Question

Radius of gyration of a uniform circular disc of radius \(R\) about its diameter is

• A. \(\frac{R}{8}\)
• B. \(2R\)
• C. \(R\)
• D. \(\frac{R}{4}\)
• E. \(\frac{R}{2}\)

Hint:

For a circular disc, first remember \(I=\frac{1}{2}MR^2\) about the perpendicular central axis, then use the perpendicular axis theorem to get the moment of inertia about a diameter.

Answer 1

Answer: (E)

Step 1: Understanding the Concept:
The radius of gyration (K) of a body about an axis of rotation is the effective distance from the axis where the entire mass of the body could be concentrated to produce the same moment of inertia. The relationship is given by \( I = MK^2 \), where I is the moment of inertia and M is the total mass. To find K, we first need to determine the moment of inertia (I) of the disc about its diameter.
Step 2: Key Formula or Approach:
1. Find the moment of inertia of a uniform circular disc about an axis passing through its center and perpendicular to its plane. This is a standard result: \( I_z = \frac{1}{2}MR^2 \).
2. Use the Perpendicular Axis Theorem to find the moment of inertia about a diameter. The theorem states that for a planar lamina, \( I_z = I_x + I_y \), where x and y are two perpendicular axes in the plane of the lamina, and z is the axis perpendicular to the plane.
3. Relate the moment of inertia to the radius of gyration using \( I = MK^2 \) and solve for K.
Step 3: Detailed Explanation:
Let the disc lie in the x-y plane. The axis perpendicular to the disc through its center is the z-axis. The moment of inertia about this axis is:
\[ I_z = \frac{1}{2}MR^2 \] Let \( I_x \) and \( I_y \) be the moments of inertia about two perpendicular diameters (the x-axis and y-axis).

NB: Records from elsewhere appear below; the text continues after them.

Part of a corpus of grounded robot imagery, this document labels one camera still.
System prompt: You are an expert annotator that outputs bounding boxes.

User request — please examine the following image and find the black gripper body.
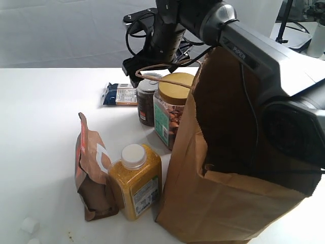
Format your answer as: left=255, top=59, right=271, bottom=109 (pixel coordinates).
left=122, top=14, right=185, bottom=76

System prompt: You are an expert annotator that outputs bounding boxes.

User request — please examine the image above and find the dark grain can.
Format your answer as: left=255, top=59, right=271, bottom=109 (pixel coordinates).
left=137, top=79, right=158, bottom=127

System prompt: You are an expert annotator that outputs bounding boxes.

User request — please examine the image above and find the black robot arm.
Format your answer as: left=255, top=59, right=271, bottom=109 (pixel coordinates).
left=122, top=1, right=324, bottom=168

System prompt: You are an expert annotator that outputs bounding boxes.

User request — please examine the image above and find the large brown paper bag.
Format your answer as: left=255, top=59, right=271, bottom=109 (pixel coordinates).
left=156, top=47, right=324, bottom=243

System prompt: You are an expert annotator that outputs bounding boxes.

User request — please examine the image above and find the blue flat snack packet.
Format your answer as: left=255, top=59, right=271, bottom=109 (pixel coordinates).
left=101, top=83, right=137, bottom=106

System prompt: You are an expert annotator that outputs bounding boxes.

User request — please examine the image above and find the almond jar with gold lid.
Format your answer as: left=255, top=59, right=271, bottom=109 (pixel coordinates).
left=153, top=72, right=194, bottom=150

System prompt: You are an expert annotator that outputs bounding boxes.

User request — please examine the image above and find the brown folded coffee pouch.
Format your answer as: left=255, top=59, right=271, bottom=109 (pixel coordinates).
left=74, top=112, right=119, bottom=222

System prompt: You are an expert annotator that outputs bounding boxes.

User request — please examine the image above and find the yellow grain plastic bottle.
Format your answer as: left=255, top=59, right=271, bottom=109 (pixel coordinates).
left=108, top=144, right=162, bottom=221

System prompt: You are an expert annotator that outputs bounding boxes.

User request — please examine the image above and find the black tripod stand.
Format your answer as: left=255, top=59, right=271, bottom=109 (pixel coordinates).
left=275, top=0, right=293, bottom=44

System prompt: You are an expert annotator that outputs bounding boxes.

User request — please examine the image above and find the white paper sheet background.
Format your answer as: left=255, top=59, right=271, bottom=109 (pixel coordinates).
left=282, top=23, right=312, bottom=49

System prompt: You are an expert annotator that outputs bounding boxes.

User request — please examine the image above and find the white cylinder container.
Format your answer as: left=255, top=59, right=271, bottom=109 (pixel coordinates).
left=307, top=21, right=324, bottom=58

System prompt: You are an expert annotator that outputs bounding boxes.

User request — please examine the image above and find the white foam cube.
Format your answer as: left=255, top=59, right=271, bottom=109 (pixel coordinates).
left=27, top=238, right=41, bottom=244
left=21, top=217, right=40, bottom=234

Due to the symmetry of the disc, the moment of inertia about any diameter is the same, so \( I_x = I_y = I_{diameter} \).
According to the Perpendicular Axis Theorem:
\[ I_z = I_x + I_y \] \[ I_z = I_{diameter} + I_{diameter} = 2I_{diameter} \] Now, we can find \( I_{diameter} \):
\[ I_{diameter} = \frac{I_z}{2} = \frac{1}{2} \left( \frac{1}{2}MR^2 \right) = \frac{1}{4}MR^2 \] Now we use the definition of the radius of gyration, \( I_{diameter} = MK^2 \):
\[ \frac{1}{4}MR^2 = MK^2 \] Cancel M from both sides:
\[ K^2 = \frac{R^2}{4} \] Take the square root of both sides:
\[ K = \sqrt{\frac{R^2}{4}} = \frac{R}{2} \] Step 4: Final Answer:
The radius of gyration of a uniform circular disc about its diameter is \( \frac{R}{2} \). This corresponds to option (E).